**WORK TO BE COMPLETED**
The lines to copy from the data below are those that hold the string "dark".

**EXTRACTED INFORMATION**

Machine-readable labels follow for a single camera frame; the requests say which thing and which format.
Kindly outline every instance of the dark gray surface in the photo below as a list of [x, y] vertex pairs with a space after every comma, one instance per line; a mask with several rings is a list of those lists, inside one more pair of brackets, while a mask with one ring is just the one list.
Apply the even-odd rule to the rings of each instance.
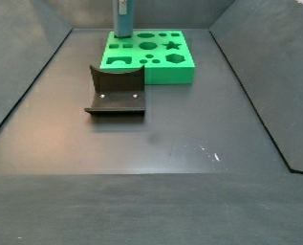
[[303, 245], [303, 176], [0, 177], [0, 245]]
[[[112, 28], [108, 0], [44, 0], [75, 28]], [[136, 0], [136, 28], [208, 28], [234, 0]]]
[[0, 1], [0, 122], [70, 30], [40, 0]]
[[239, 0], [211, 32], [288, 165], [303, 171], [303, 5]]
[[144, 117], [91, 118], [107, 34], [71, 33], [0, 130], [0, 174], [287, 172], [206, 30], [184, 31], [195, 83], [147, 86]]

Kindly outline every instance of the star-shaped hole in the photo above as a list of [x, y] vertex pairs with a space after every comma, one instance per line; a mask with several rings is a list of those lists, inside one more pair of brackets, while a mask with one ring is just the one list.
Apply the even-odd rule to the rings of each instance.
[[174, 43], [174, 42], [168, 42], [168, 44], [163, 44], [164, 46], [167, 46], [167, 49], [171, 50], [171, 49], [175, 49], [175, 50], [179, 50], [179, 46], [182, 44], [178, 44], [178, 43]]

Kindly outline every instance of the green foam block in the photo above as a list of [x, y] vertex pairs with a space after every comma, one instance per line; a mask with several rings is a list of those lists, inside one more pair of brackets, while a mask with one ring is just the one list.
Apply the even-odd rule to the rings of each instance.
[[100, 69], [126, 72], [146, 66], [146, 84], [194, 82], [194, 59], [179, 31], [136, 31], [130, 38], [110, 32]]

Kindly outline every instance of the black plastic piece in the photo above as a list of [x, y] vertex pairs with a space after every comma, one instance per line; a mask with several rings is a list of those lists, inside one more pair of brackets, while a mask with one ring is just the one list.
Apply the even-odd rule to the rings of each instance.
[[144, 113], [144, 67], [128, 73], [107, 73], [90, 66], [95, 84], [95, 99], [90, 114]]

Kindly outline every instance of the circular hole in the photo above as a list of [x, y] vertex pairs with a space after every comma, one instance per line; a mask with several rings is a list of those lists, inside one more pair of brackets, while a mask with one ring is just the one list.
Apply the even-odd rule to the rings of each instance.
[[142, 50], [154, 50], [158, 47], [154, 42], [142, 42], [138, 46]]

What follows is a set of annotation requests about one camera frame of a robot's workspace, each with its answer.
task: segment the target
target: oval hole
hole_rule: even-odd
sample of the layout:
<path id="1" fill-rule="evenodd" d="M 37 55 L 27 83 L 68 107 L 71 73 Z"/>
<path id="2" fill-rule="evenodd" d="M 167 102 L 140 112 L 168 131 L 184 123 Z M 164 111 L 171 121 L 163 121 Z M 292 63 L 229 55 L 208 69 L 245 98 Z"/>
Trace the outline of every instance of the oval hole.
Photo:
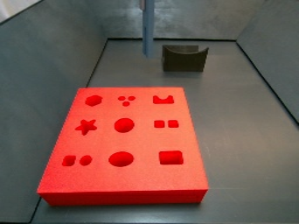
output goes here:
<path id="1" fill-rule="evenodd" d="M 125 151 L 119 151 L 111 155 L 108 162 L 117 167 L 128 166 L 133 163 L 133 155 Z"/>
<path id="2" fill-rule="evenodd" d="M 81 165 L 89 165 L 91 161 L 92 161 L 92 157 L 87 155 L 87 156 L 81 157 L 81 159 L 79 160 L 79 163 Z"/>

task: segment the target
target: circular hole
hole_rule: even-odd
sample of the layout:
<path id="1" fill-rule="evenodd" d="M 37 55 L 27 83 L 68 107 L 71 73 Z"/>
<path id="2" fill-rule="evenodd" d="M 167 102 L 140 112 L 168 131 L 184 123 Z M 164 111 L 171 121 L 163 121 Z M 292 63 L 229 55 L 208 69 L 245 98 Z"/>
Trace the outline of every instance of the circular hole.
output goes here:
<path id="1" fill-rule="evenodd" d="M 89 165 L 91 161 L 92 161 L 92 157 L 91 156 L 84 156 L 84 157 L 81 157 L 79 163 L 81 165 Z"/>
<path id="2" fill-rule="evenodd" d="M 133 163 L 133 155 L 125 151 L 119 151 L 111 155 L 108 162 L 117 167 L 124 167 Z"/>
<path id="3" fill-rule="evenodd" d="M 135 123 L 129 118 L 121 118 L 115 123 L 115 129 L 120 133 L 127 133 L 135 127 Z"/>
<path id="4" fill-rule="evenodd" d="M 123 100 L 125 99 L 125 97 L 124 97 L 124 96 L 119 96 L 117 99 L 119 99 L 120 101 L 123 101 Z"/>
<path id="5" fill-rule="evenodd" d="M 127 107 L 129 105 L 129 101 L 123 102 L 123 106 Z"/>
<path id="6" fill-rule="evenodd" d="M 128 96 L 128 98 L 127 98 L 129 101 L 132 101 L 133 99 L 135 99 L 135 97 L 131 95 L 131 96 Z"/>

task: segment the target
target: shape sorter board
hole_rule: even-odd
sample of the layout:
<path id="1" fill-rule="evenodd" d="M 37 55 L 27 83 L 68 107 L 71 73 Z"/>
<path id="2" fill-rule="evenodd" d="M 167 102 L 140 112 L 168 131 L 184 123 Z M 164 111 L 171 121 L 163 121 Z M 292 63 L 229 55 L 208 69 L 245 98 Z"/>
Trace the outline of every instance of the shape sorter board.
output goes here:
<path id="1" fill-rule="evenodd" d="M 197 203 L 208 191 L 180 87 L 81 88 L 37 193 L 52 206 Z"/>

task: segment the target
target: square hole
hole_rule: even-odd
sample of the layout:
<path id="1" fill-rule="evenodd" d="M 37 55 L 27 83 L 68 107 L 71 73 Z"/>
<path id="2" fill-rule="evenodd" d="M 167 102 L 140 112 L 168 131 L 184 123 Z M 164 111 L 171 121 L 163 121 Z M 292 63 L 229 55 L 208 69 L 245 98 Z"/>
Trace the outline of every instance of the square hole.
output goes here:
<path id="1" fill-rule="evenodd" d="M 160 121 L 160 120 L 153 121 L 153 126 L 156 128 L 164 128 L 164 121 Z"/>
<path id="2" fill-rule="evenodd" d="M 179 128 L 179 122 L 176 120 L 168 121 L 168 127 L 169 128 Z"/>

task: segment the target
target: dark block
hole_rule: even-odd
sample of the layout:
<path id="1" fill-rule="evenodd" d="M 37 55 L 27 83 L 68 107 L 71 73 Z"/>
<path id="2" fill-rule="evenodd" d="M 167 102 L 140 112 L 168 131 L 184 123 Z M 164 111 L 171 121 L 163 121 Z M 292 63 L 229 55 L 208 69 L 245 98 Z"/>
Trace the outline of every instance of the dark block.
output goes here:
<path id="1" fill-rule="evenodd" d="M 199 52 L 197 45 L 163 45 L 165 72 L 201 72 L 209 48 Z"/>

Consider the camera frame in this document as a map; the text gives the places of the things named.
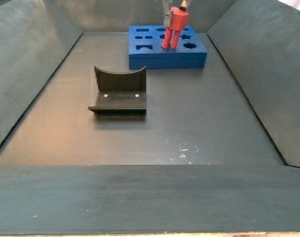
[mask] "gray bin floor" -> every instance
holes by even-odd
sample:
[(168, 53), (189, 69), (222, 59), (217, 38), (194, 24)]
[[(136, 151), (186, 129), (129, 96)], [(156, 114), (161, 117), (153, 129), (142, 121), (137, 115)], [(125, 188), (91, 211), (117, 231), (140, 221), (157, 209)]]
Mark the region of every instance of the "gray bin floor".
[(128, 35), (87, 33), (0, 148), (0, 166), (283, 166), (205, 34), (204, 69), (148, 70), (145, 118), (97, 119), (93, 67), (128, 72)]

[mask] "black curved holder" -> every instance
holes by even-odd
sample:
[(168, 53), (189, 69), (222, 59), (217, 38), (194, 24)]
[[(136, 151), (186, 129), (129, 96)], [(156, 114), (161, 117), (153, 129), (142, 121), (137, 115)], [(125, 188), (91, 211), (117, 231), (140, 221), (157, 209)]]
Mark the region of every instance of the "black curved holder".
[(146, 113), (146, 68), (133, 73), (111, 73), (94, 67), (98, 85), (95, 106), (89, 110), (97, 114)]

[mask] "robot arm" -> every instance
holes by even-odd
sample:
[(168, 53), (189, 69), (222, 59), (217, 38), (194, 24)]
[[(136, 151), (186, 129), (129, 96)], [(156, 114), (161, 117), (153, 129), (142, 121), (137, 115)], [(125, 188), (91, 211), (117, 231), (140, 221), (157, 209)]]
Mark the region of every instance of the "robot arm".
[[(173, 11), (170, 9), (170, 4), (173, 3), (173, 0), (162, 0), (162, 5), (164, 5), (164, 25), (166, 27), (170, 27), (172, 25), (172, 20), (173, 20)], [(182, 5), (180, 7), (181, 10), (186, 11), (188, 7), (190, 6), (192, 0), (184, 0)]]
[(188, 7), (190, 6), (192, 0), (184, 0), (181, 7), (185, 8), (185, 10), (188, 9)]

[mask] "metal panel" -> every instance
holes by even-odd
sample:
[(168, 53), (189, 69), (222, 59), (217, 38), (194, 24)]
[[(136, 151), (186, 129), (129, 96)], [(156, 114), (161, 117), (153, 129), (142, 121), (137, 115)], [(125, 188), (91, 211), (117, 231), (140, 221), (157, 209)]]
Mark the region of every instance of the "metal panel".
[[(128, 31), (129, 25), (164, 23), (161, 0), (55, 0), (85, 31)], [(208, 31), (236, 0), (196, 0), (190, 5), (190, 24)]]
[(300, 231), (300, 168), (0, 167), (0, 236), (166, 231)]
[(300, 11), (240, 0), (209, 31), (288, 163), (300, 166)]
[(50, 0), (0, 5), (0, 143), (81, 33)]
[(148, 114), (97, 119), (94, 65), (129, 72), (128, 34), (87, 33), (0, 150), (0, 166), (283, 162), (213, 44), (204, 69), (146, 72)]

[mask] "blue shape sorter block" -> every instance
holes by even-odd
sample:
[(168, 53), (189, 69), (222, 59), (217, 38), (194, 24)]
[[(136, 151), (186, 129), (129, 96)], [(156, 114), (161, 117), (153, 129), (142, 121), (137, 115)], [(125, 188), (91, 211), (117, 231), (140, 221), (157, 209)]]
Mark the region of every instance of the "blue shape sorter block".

**RESULT FOR THIS EXERCISE**
Kindly outline every instance of the dark gray surface in the photo below as a list of [x, y] vertex pairs with a space after every comma, one instance per line; a mask with several rings is a list of those lists, inside one more pair of brackets, while a mask with one ring is just the one list.
target: dark block
Trace the outline of every instance of the dark block.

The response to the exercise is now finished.